#### Task goal
Where the listing below has a line with "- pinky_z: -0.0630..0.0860", write out exactly that line and every line after it, stopping after the line with "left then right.".

#### Source information
..............................

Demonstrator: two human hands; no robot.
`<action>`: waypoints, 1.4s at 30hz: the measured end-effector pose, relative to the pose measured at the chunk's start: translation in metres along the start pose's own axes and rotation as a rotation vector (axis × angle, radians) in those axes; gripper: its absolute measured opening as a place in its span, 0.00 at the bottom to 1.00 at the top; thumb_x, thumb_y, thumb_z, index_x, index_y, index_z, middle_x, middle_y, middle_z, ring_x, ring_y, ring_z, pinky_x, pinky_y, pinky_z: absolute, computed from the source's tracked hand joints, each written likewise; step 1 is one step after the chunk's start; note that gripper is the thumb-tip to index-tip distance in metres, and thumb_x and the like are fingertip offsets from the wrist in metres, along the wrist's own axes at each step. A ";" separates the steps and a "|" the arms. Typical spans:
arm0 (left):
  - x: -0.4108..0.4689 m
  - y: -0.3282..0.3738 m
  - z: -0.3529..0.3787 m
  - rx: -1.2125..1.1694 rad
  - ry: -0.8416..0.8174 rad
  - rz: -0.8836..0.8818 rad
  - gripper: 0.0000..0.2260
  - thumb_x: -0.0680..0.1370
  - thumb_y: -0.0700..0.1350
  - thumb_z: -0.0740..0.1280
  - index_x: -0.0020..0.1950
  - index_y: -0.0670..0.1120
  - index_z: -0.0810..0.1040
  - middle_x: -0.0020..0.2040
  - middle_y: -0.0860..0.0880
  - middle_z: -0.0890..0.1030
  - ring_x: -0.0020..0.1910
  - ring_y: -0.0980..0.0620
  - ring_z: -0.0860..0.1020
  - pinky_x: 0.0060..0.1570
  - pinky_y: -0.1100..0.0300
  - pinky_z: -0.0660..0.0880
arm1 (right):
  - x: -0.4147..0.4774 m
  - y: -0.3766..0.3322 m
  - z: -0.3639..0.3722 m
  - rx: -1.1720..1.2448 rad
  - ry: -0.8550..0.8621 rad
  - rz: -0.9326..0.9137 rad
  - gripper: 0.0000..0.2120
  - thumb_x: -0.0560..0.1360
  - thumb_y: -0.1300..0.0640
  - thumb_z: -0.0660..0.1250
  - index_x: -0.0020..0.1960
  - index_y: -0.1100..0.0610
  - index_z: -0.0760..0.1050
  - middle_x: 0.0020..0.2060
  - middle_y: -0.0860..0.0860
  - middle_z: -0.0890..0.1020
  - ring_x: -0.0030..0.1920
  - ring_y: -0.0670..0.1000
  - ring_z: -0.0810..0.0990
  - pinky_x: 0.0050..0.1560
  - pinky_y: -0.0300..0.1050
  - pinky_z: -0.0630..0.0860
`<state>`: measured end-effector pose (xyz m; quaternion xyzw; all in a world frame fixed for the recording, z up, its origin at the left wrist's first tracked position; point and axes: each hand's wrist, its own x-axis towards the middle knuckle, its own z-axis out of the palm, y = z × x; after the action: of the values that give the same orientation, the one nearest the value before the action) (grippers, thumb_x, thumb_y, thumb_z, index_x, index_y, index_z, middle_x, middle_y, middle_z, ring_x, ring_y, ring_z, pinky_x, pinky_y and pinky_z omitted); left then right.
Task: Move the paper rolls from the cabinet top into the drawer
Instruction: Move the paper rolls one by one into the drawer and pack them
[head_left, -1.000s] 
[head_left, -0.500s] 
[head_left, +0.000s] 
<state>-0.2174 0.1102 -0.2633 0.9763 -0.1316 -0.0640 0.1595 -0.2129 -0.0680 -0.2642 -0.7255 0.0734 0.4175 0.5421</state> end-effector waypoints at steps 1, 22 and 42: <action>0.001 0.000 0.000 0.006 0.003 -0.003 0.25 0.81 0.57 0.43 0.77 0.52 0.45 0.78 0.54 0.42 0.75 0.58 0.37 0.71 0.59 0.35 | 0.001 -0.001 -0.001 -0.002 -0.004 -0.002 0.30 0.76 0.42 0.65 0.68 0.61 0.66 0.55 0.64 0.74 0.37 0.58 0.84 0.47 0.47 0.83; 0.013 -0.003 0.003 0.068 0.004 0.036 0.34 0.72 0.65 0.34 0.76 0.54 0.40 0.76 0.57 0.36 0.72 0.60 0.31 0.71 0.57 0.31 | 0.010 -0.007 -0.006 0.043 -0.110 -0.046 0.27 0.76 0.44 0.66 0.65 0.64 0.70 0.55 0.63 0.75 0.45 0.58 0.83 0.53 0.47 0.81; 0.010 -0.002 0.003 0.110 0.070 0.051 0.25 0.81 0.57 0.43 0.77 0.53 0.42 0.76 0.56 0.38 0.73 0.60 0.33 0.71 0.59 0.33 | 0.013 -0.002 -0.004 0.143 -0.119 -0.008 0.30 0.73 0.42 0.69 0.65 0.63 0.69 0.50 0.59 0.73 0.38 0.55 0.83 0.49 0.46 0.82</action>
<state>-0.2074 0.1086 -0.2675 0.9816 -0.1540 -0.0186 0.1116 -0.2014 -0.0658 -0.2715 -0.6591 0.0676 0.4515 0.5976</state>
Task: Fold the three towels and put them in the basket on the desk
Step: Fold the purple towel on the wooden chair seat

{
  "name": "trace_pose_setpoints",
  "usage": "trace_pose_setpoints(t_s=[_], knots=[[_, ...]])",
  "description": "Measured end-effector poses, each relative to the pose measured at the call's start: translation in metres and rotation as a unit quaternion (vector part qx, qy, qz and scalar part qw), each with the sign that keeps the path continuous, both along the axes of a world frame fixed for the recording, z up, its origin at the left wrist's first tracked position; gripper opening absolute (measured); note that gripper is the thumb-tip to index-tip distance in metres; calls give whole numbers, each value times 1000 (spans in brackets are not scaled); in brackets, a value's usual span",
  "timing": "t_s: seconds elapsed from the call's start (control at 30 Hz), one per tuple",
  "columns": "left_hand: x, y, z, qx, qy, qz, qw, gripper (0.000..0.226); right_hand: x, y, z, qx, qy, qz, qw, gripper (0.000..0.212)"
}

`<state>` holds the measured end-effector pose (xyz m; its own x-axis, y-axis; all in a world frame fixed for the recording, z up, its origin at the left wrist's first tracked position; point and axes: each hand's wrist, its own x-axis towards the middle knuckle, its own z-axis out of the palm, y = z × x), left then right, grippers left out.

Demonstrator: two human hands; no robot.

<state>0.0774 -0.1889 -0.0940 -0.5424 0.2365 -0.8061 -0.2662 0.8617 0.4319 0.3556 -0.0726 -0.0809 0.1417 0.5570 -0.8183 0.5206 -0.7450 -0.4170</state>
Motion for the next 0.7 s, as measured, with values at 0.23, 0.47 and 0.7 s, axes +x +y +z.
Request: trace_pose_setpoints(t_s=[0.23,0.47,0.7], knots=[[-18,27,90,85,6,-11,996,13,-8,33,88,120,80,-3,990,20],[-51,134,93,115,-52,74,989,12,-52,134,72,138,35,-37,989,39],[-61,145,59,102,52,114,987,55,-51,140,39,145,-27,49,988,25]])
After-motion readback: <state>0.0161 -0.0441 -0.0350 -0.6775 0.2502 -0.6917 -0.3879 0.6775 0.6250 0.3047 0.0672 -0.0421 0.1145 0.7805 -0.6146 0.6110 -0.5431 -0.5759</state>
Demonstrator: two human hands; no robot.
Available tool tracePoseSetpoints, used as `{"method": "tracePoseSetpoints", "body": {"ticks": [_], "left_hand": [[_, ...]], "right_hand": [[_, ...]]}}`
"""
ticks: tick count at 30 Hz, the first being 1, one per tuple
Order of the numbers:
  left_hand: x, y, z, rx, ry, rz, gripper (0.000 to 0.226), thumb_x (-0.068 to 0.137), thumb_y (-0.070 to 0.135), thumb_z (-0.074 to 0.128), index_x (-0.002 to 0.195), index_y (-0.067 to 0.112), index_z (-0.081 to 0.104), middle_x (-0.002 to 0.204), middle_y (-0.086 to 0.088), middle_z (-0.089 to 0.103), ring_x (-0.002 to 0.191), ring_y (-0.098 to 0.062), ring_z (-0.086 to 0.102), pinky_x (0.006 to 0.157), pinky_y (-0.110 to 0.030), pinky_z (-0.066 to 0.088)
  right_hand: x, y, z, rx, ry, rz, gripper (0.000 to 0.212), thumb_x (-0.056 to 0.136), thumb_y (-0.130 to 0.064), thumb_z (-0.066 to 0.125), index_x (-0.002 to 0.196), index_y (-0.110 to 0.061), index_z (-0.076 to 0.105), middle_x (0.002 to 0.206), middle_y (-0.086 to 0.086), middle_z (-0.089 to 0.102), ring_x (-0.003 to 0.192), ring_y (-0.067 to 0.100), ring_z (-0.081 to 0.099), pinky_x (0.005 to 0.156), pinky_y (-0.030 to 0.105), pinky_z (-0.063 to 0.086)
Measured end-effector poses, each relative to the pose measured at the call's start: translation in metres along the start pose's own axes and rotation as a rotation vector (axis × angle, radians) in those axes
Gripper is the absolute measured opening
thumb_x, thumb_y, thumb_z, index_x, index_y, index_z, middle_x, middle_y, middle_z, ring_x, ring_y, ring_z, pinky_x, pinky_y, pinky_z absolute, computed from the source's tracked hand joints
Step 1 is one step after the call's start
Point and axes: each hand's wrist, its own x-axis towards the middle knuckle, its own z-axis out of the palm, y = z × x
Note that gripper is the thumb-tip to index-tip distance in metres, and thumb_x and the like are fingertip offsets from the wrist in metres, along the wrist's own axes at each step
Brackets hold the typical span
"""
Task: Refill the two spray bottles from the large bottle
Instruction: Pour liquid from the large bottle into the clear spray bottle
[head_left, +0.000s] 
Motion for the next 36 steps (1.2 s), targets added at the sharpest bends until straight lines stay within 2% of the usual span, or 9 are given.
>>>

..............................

#### Reply to the exercise
  - pinky_z: -0.0630..0.0860
`<state>`: measured end-effector pose (xyz m; quaternion xyzw; all in a world frame fixed for the recording, z up, its origin at the left wrist's first tracked position; point and axes: each hand's wrist, its own x-axis towards the middle knuckle, its own z-axis out of the palm, y = z × x; after the action: of the values that give the same orientation, the one nearest the value before the action) (grippers, thumb_x, thumb_y, thumb_z, index_x, index_y, index_z, middle_x, middle_y, middle_z, ring_x, ring_y, ring_z, pinky_x, pinky_y and pinky_z omitted); left then right.

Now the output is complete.